Return, in their exact form, the lines that lie between the start of the data below and the line containing "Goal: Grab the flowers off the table", with both ends included.
+ + + +
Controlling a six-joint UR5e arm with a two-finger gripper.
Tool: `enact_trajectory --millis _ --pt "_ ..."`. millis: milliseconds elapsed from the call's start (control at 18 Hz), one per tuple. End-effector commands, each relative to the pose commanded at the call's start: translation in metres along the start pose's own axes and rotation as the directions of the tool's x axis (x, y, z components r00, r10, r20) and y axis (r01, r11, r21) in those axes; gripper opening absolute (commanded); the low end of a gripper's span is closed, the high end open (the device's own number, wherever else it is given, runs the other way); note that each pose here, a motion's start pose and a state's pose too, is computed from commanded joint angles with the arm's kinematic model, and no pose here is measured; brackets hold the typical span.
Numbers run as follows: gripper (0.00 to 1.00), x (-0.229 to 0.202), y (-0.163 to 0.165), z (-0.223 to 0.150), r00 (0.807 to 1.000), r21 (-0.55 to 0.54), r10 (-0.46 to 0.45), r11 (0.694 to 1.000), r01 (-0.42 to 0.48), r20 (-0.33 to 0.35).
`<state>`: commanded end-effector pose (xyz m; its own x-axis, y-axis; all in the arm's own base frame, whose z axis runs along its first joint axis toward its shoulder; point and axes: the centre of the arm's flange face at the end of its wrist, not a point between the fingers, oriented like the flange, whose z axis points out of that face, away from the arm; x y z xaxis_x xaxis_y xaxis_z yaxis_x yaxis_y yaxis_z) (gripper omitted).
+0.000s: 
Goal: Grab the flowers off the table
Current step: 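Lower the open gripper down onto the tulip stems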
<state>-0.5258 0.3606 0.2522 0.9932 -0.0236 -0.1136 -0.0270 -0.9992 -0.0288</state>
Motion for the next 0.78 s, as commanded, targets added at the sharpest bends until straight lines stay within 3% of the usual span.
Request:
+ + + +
Result of this task:
Controlling a six-joint UR5e arm with a two-finger gripper.
Tool: `enact_trajectory --millis _ --pt "_ ..."`. millis: milliseconds elapsed from the call's start (control at 18 Hz), one per tuple. End-effector commands, each relative to the pose commanded at the call's start: translation in metres along the start pose's own axes and rotation as the directions of the tool's x axis (x, y, z components r00, r10, r20) and y axis (r01, r11, r21) in those axes; gripper opening absolute (commanded); the low end of a gripper's span is closed, the high end open (the device's own number, wherever else it is given, runs the other way); note that each pose here, a motion's start pose and a state's pose too, is computed from commanded joint angles with the arm's kinematic model, and no pose here is measured; brackets hold the typical span.
Numbers run as follows: gripper (0.00 to 1.00), x (-0.229 to 0.202), y (-0.163 to 0.165), z (-0.223 to 0.150), r00 (0.807 to 1.000), r21 (-0.55 to 0.54), r10 (-0.46 to 0.45), r11 (0.694 to 1.000), r01 (-0.42 to 0.48), r20 (-0.33 to 0.35).
`<state>`: commanded end-effector pose (xyz m; its own x-axis, y-axis; all in the arm's own base frame, whose z axis runs along its first joint axis toward its shoulder; point and axes: the centre of the arm's flange face at the end of its wrist, not a point between the fingers, oriented like the flange, whose z axis points out of that face, away from the arm; x y z xaxis_x xaxis_y xaxis_z yaxis_x yaxis_y yaxis_z) (gripper omitted).
+0.000s: 
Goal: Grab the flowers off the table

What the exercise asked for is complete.